Oct 28, 2020
U.S. financial regulators need to step up in the fight against climate change, according to one of their own.
Rostin Behnam, a commissioner at the U.S. Commodity Futures Trading Commission, talks to ESG Insider, an S&P Global podcast on environmental, social and governance issues, about a report released in September by a panel of nearly three dozen Wall Street, energy and sustainability executives and experts. In the report, the CFTC's Climate-Related Market Risk Subcommittee concluded that climate change poses a "major risk" to the stability of the American financial system and the broader economy.
"U.S. financial regulators need to recognize this risk and move urgently and decisively to address" climate change," Behnam says in the episode.
The landmark report included more than 50 recommendations calling on lawmakers and financial regulators across the U.S. to address climate risk. It has already sparked new conversations about the relationship between the financial industry and climate change.

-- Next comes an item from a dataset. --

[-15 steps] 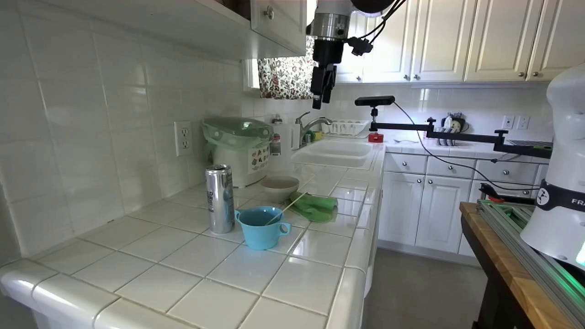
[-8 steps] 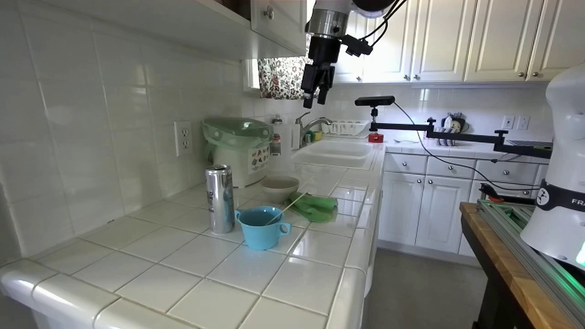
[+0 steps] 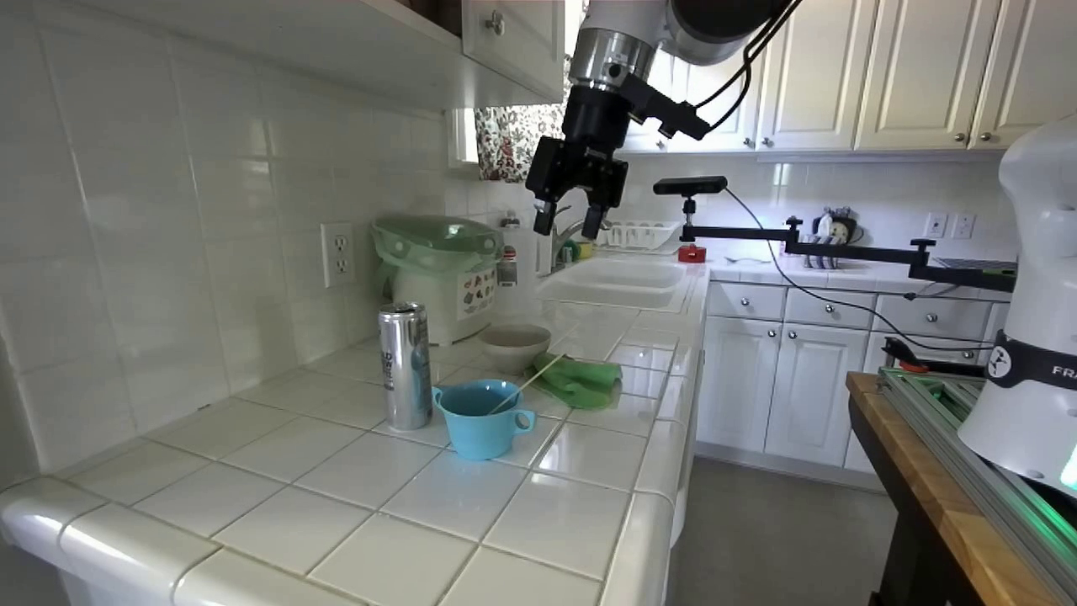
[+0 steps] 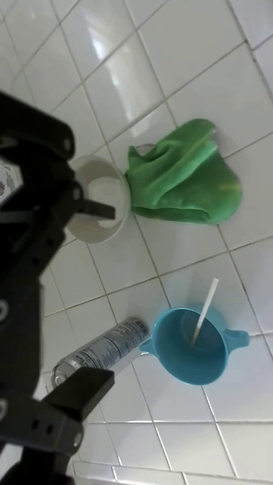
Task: Use the stick to stir the bowl
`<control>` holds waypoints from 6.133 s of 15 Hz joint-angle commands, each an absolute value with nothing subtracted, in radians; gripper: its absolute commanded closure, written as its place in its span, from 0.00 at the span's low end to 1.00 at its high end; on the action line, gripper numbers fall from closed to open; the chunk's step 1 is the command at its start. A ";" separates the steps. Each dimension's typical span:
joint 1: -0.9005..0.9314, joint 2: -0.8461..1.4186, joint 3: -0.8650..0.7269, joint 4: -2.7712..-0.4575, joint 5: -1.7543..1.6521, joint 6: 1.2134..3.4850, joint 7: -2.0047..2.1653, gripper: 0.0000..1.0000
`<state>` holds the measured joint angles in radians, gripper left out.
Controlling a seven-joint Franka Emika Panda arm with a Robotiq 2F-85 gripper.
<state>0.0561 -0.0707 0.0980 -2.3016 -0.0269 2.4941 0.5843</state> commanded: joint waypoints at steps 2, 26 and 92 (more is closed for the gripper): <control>0.058 -0.092 0.099 -2.408 0.087 2.603 0.704 0.00; 0.116 0.143 0.146 -2.412 0.443 2.920 0.689 0.00; 0.929 0.272 -0.609 -2.431 0.133 3.069 1.336 0.00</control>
<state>0.8224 0.2662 -0.5069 -2.4359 0.1773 3.0859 1.2516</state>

Oregon Senator Jeff Merkley, a Democrat, introduced legislation Oct. 21 that would ban financial companies from making new investments in fossil fuels, while citing the report from the CFTC subcommittee. And the New York Public Service Commission recently noted the CFTC panel's findings when discussing whether to require annual reports from major electric and gas utilities on their climate-related risks.
"Climate change is not linear in many respects," Behnam said. "It's not comparable to a traditional financial analyst's work when they evaluate public companies or risk more generally. So we have to, both the public sector and the private sector, adapt to climate change over the years. Nothing is clearly predictable. We do have a sense that climate change will get worse if we don't change our patterns."